▸ What the exercise asks: The entire listing, reproduced exactly and stripped of images, is the expected output.

▸ Dataset extract:
<<<<
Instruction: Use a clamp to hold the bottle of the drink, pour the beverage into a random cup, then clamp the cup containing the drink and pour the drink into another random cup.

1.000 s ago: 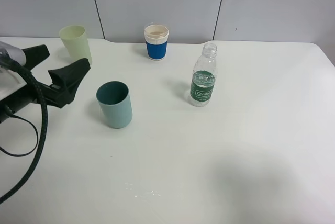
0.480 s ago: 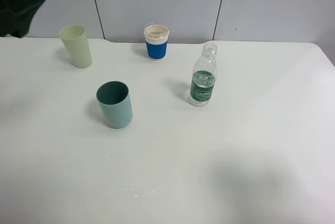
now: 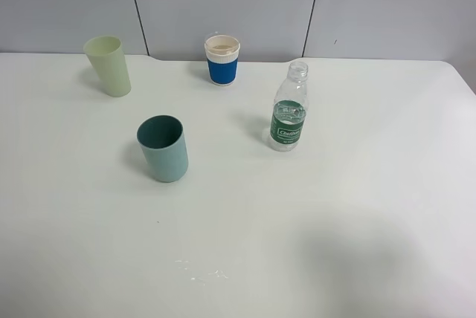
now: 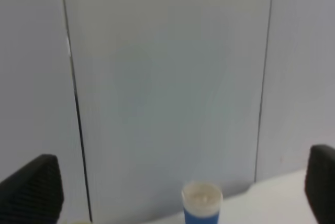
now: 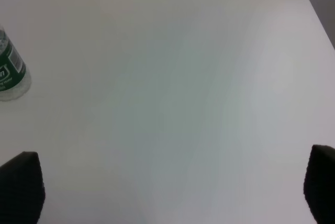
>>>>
▸ Finished task:
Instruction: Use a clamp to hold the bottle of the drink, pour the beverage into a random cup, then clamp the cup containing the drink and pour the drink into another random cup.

1.000 s ago: 
0.480 s ago: 
now: 
now: 
now: 

The required output is now complete.